[Entries supplied]
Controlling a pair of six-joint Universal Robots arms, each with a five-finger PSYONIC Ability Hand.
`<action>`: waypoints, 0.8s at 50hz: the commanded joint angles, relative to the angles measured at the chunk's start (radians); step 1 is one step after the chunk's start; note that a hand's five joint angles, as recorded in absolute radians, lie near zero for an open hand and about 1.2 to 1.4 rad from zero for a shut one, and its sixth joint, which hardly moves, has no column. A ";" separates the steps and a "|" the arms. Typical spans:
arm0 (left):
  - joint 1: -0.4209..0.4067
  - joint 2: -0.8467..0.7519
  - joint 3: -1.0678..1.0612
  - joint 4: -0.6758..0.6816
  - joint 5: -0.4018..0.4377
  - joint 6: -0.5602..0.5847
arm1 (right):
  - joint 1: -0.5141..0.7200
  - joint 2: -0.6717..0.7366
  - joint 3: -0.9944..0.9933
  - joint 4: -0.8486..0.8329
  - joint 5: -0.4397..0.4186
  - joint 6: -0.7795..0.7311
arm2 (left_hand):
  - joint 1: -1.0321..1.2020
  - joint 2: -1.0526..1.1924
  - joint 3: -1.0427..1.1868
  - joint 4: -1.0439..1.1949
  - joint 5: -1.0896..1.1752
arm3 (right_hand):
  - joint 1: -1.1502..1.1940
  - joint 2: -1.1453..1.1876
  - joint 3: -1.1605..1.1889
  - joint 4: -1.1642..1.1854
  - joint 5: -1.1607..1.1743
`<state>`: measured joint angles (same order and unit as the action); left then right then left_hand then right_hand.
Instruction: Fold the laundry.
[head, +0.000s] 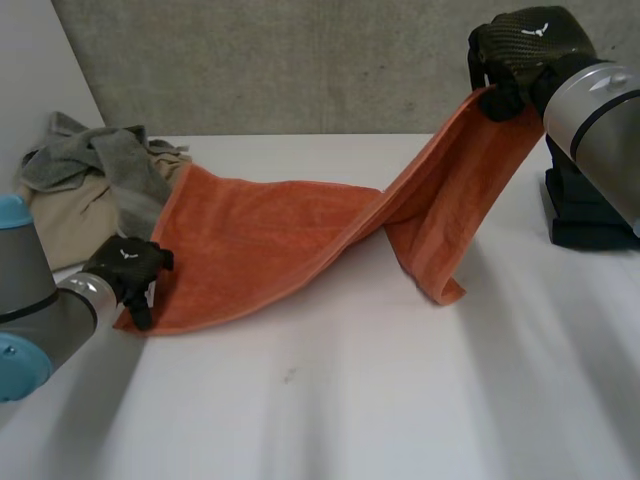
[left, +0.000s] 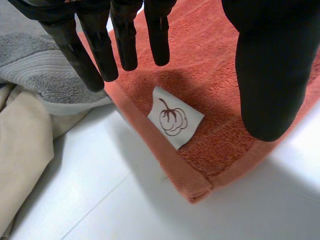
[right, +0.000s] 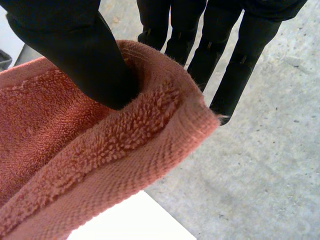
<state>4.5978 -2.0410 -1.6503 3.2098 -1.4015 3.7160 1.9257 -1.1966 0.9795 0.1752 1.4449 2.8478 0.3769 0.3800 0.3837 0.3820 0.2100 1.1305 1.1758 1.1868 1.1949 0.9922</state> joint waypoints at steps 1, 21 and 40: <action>0.004 0.042 -0.045 -0.004 0.048 0.004 | -0.002 0.005 0.024 -0.014 -0.001 -0.001 | 0.045 0.042 0.038 0.040 0.037 | 0.266 0.220 0.209 0.201 0.229; -0.007 -0.056 0.003 0.054 0.012 0.071 | -0.002 -0.004 0.084 -0.042 -0.008 -0.001 | 0.095 0.092 0.088 0.090 0.087 | 0.266 0.220 0.209 0.201 0.229; -0.016 -0.125 0.119 0.122 0.007 0.084 | -0.013 -0.023 0.146 -0.068 -0.017 0.001 | 0.256 0.253 0.249 0.251 0.249 | 0.266 0.220 0.209 0.201 0.229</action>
<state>4.5868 -2.1427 -1.5665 3.3339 -1.3925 3.7998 1.9190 -1.2131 1.1137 0.1114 1.4293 2.8486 0.5163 0.5129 0.5153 0.5198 0.3452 1.1305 1.1758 1.1868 1.1957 0.9922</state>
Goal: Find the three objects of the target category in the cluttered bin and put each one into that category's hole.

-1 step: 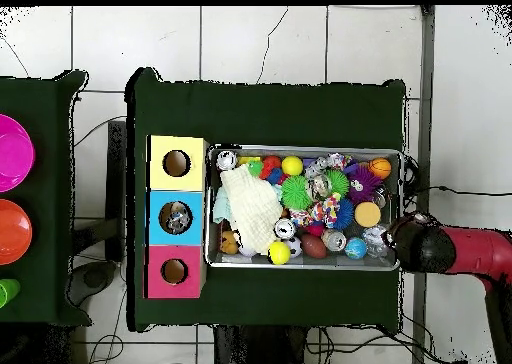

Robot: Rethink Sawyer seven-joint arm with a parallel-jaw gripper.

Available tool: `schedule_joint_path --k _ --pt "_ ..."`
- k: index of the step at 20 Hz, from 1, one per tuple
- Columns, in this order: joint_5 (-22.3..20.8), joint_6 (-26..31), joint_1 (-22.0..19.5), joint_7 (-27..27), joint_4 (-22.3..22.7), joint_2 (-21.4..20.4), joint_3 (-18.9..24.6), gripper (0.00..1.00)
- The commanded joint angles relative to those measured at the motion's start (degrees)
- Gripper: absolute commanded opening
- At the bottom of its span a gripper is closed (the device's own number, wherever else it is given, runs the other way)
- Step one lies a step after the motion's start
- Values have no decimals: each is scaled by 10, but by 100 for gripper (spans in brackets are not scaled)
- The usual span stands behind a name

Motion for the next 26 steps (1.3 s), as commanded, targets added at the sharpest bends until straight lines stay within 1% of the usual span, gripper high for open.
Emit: schedule_joint_path --k 1,3,8,12,15,19,23,26 --pt "33 7 -24 -149 92 -82 75 100" --pt "37 14 -24 -142 99 -91 79 100" --pt "21 5 -18 -120 87 -73 79 100" --pt "23 5 -27 -123 95 -74 86 100" --pt "14 0 -28 -118 84 -54 86 100" --pt "-13 -10 -24 -115 57 -25 80 100" --pt "-20 -14 -31 -124 45 -11 82 100" --pt "-33 -18 -22 -117 32 -1 75 100"
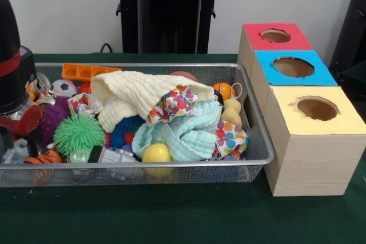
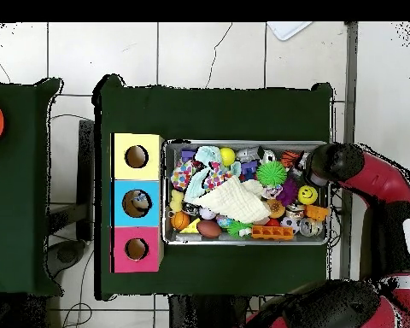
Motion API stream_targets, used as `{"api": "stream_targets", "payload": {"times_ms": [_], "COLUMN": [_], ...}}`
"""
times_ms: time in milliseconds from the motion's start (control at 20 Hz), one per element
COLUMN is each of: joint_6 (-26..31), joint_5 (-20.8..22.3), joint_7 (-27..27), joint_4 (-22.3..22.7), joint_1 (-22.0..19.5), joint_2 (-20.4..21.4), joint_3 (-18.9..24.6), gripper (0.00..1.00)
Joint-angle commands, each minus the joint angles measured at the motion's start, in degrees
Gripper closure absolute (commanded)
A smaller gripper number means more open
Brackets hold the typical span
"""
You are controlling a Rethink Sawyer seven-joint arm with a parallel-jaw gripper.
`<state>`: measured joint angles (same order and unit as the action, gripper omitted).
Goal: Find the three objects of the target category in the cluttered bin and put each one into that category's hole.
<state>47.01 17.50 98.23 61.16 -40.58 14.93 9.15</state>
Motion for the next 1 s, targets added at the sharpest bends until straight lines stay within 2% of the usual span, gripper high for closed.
{"api": "stream_targets", "payload": {"times_ms": [50, 950, 1000], "joint_6": [-2.44, 1.14, 0.79], "joint_5": [2.69, 2.34, 2.38], "joint_7": [0.97, 0.30, 0.40], "joint_4": [-0.39, -2.15, -2.20], "joint_1": [0.49, 0.59, 0.66], "joint_2": [-3.86, -6.20, -6.21], "joint_3": [-0.45, -0.83, -0.87], "gripper": [0.00, 0.00, 1.00]}}
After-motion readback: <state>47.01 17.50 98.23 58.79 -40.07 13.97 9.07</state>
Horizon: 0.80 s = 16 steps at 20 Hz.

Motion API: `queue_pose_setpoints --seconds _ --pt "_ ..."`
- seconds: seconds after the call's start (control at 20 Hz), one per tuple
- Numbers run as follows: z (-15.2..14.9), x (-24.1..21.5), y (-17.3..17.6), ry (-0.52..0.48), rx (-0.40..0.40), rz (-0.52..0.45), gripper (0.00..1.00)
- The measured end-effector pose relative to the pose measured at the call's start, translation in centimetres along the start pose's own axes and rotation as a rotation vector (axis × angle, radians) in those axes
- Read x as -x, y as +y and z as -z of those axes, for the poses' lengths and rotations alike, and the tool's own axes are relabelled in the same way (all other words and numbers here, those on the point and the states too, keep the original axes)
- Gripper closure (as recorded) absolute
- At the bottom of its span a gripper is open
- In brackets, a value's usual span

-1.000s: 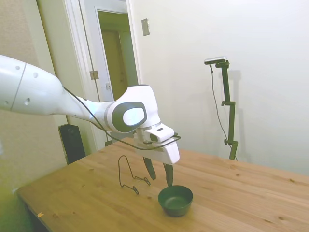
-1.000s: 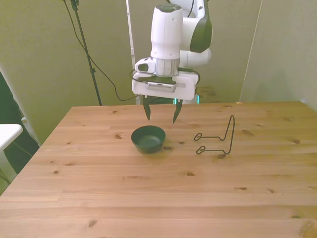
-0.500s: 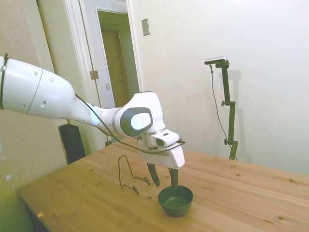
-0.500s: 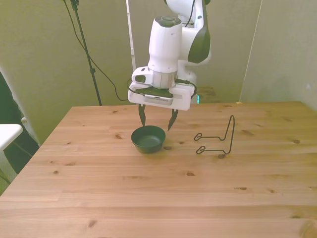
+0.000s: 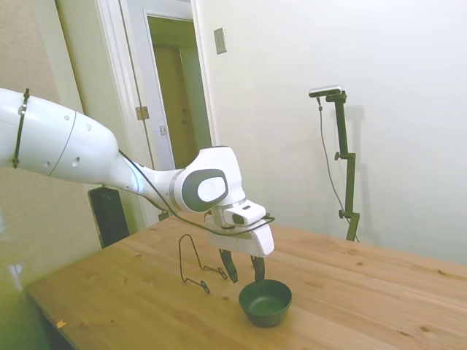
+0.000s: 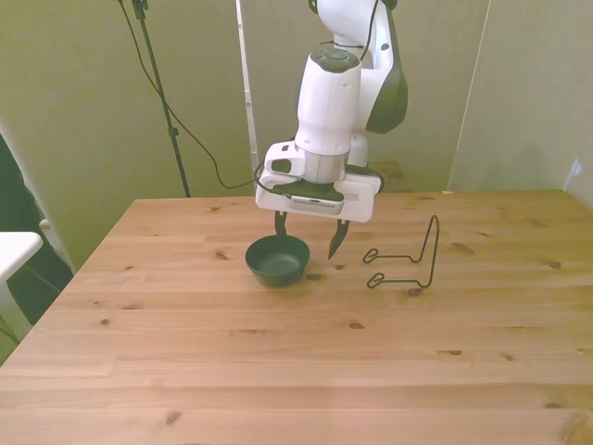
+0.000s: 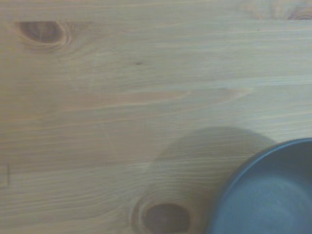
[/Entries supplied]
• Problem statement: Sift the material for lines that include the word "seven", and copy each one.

• Task solution:
Robot: Rethink Sawyer seven-joint arm with a parallel-jaw gripper.
You are controlling a Rethink Sawyer seven-joint arm with a parallel-jaw gripper.

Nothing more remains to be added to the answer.